▸ **DATA UNDER STUDY**:
········

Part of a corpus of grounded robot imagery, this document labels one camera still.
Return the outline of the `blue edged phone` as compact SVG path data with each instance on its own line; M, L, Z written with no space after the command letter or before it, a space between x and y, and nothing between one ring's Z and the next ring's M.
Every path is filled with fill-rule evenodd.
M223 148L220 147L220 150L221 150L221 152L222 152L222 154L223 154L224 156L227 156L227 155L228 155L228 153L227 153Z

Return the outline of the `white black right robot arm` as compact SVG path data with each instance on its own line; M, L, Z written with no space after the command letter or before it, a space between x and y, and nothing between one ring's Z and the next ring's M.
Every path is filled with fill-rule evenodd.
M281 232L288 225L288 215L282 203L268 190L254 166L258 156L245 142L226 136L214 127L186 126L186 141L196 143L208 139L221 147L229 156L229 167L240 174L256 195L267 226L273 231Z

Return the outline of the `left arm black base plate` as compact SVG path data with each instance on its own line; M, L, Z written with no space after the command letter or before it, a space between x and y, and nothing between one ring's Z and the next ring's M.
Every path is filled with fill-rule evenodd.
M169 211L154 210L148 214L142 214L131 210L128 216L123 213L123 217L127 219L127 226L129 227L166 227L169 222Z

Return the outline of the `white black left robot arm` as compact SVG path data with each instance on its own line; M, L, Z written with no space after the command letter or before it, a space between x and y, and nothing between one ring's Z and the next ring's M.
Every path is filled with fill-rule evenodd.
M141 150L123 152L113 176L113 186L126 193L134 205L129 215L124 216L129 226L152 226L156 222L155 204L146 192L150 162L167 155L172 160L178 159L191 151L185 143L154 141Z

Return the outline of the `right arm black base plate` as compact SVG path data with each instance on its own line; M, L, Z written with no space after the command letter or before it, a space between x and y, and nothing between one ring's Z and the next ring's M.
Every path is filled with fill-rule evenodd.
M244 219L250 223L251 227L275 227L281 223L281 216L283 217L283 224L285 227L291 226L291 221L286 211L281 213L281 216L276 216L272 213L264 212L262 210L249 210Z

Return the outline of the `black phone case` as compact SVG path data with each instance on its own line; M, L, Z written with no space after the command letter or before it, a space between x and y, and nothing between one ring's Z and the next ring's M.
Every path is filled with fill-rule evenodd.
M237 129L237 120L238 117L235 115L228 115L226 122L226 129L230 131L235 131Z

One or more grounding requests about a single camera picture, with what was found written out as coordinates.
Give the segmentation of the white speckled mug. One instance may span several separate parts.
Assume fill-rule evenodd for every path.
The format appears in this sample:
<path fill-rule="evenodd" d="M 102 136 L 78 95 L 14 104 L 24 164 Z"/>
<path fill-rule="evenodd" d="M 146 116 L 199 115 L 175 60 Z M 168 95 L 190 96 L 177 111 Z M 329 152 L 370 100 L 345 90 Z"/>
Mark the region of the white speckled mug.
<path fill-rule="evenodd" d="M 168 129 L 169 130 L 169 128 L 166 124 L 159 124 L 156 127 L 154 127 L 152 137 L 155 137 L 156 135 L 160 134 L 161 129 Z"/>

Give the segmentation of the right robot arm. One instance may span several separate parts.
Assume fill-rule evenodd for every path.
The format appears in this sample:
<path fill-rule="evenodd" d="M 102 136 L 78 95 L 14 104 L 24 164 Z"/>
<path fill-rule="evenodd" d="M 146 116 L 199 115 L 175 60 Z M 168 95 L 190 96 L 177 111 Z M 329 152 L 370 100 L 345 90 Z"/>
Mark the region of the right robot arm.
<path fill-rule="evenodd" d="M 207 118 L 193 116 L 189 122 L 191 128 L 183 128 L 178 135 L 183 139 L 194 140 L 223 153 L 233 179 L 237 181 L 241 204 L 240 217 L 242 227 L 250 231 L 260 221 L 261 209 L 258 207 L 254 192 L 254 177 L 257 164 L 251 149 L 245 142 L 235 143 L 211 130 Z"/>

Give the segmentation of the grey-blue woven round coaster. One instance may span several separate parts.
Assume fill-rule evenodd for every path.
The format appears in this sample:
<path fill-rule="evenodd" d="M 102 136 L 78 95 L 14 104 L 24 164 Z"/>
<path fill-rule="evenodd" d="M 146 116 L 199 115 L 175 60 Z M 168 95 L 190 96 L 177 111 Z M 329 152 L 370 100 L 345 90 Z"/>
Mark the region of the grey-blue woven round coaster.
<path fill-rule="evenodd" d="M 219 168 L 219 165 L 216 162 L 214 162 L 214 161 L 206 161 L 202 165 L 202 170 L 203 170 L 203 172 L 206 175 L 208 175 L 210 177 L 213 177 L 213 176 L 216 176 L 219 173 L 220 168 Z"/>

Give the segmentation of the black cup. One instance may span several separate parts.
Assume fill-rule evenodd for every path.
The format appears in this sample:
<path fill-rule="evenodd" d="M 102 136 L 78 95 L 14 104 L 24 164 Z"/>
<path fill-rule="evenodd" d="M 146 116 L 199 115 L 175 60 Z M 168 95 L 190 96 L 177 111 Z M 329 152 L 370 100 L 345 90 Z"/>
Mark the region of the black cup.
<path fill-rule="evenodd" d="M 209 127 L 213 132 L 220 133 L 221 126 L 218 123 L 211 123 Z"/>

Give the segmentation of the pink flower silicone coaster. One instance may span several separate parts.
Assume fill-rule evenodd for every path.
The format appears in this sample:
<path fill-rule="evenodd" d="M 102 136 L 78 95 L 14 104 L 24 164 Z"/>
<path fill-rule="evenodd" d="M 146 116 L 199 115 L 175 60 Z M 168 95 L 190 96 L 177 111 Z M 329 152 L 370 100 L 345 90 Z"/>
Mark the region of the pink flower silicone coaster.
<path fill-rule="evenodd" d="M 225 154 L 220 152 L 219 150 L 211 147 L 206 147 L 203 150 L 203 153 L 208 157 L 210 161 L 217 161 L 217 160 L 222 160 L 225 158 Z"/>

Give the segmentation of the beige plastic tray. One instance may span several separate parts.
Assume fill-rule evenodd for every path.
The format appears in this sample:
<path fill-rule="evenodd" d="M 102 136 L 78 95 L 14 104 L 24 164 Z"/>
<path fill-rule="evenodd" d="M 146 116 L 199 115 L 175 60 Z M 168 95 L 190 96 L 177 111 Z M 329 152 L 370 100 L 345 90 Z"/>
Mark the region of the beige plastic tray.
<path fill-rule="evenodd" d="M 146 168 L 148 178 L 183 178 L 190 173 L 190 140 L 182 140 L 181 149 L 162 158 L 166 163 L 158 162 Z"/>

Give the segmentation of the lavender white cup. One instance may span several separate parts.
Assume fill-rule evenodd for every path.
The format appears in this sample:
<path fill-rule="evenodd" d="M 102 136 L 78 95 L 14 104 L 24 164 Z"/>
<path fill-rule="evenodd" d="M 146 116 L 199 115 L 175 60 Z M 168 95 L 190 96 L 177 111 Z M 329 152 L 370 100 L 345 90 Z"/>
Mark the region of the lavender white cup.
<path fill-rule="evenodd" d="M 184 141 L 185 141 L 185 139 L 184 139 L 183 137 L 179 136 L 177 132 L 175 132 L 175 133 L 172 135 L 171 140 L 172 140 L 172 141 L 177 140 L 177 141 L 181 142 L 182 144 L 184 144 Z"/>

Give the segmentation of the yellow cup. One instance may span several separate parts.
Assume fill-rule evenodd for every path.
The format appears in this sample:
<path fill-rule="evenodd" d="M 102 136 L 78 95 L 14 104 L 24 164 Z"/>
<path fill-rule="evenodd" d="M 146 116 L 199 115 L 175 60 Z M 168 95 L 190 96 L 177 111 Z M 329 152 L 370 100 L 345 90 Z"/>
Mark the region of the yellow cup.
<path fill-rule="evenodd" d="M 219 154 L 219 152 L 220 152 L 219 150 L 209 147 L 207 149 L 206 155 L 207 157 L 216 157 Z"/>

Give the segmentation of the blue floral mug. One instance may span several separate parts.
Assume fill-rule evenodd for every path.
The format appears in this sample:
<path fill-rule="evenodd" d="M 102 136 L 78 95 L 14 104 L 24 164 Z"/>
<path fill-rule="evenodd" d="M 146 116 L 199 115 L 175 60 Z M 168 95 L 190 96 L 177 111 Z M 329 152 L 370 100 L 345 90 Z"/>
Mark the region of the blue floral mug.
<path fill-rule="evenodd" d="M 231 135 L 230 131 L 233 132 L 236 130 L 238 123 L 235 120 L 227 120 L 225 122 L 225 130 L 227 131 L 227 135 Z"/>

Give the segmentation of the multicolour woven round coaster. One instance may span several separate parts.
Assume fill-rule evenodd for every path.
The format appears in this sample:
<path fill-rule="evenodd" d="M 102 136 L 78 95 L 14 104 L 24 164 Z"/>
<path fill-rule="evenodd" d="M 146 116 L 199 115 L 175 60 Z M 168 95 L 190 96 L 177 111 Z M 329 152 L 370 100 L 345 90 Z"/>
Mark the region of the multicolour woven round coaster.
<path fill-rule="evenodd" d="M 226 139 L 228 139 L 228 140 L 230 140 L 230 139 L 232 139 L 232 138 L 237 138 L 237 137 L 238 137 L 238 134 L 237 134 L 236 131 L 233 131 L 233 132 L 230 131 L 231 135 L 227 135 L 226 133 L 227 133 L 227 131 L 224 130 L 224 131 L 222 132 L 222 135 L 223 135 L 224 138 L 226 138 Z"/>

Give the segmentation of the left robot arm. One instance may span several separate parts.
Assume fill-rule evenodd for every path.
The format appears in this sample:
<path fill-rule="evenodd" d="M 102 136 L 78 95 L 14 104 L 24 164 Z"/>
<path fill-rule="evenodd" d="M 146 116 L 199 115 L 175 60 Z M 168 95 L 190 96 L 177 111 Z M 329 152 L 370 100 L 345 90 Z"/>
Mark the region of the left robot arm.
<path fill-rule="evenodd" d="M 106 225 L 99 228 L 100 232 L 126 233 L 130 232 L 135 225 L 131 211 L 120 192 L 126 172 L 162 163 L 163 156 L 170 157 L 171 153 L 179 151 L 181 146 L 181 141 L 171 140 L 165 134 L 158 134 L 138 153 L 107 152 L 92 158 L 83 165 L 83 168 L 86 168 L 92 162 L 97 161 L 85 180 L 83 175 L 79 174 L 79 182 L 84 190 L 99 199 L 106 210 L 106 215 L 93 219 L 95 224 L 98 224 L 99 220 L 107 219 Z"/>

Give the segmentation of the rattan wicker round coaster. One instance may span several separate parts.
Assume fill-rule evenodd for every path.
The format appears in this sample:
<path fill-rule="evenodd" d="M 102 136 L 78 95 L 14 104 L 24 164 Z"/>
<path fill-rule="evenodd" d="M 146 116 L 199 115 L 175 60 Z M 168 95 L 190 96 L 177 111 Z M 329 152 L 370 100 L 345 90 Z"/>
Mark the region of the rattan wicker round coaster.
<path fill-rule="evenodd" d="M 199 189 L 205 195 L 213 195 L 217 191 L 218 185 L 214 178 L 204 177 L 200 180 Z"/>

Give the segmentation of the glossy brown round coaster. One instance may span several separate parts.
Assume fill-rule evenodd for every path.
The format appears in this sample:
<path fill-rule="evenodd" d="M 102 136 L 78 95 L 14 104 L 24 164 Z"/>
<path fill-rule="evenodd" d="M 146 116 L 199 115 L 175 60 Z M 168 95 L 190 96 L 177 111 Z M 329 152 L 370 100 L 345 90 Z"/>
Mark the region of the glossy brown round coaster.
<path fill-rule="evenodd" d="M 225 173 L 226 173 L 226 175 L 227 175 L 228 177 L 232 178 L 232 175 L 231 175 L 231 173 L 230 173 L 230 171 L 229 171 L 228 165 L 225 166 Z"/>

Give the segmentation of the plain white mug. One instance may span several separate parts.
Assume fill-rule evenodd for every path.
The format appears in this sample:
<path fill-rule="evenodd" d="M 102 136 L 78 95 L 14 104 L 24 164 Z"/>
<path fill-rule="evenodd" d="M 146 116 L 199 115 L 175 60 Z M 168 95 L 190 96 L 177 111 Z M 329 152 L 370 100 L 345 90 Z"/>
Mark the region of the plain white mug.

········

▸ **WORK TO COMPLETE**: Above are the records. Identify each line that contains the word "between".

▸ **RESPONSE TO THIS EXERCISE**:
Return the outline of the `blue edged phone` as compact SVG path data with each instance on its own line; M, L, Z written with no space after the command letter or before it, a space between x and y, and nothing between one ring's Z and the next ring's M.
Return the outline of the `white black right robot arm` as compact SVG path data with each instance on its own line; M, L, Z written with no space after the command letter or before it, a space between x and y, and nothing between one ring's Z and the next ring's M.
Return the outline of the `left arm black base plate` as compact SVG path data with each instance on its own line; M, L, Z written with no space after the command letter or before it, a space between x and y, and nothing between one ring's Z and the next ring's M.
Return the outline of the `white black left robot arm` as compact SVG path data with each instance on its own line; M, L, Z written with no space after the command letter or before it, a space between x and y, and nothing between one ring's Z and the next ring's M.
Return the outline of the `right arm black base plate` as compact SVG path data with each instance on its own line; M, L, Z written with no space after the command letter or before it, a space between x and y, and nothing between one ring's Z and the next ring's M.
Return the outline of the `black phone case` as compact SVG path data with each instance on its own line; M, L, Z written with no space after the command letter or before it, a space between x and y, and nothing between one ring's Z and the next ring's M.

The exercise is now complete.